Bernard Robertson-Dunn said...

IMHO, they are always fighting the last war/solving the old problems in the old way.

Medicine and health care are moving into a new era, totally different from those of the past. The future will be all about precision medicine, personal medicine, medical IoT and patent centric health care.

The first fact that should be understood is that health records are different from health data.

Health records can be useful but are neither necessary nor sufficient for heath care. Think emergency departments who have to deal with total unknowns. They have protocols and methods, usually based upon observing and measuring the patient as they present.

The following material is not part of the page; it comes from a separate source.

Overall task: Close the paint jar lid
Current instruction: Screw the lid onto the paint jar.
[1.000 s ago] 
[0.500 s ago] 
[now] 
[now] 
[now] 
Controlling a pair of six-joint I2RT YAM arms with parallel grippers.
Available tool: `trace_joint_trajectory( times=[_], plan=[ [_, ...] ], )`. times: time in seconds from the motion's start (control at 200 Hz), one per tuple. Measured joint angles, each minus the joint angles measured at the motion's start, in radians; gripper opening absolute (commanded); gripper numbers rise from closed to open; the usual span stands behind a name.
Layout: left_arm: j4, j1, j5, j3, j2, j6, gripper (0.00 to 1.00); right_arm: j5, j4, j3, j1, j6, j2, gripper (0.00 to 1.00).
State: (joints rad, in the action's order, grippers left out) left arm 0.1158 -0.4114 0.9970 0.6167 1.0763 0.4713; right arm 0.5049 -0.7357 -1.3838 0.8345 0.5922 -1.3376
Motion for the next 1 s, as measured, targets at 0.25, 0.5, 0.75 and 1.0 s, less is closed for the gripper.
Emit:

What they, and other health care professionals, need most is health data - i.e. measurements of the patent now, not in the past. The past can be useful when diagnosing and treating, but is nowhere near as important as the patient's condition when being treated.

If ADHA doesn't recognise all this in their strategy, they will end up whistling in the dark, wondering why they are failing.

John Scott said...

Bernard, I agree with your observations and general commentary.

Health administration is better seen as a battle against limits: limits of capital, limits of time, limits of medical knowledge, limits of people and limits of resources. Most of these are immutable.

One area that does not have limits, however, is the use of knowledge.

What the Commonwealth MAY be interested in is an answer to the question: How can we achieve massive productivity gains in healthcare? Because, absent these gains healthcare costs will continue to balloon out causing greater fiscal angst and leading to harmful decisions.

This is the real money question and it will not be solved using 'old thinking' and 'fighting the last war'. By 'old thinking' I mean using the manufacturing paradigm. By 'fighting the last war' I mean 'focusing on efficiency' as opposed to recruiting and leveraging knowledge.

Finally, while there are all manner of proponents of new technologies, such as AI, Big Data, etc. they will not drive change so much as hinder it. They will do so by diverting leader attention from the real challenges associated with achieving a revolution in the quality of collaboration.

Anonymous said...

AnonymousMarch 13, 2017 8:49 AM. Maybe his next gig will be with trip advisor.

Anonymous said...

A tip from the UK, have a few of you in a forum with Kelsey and ask him the same difficult question. He has a hard time when you go off message and ask something of substance.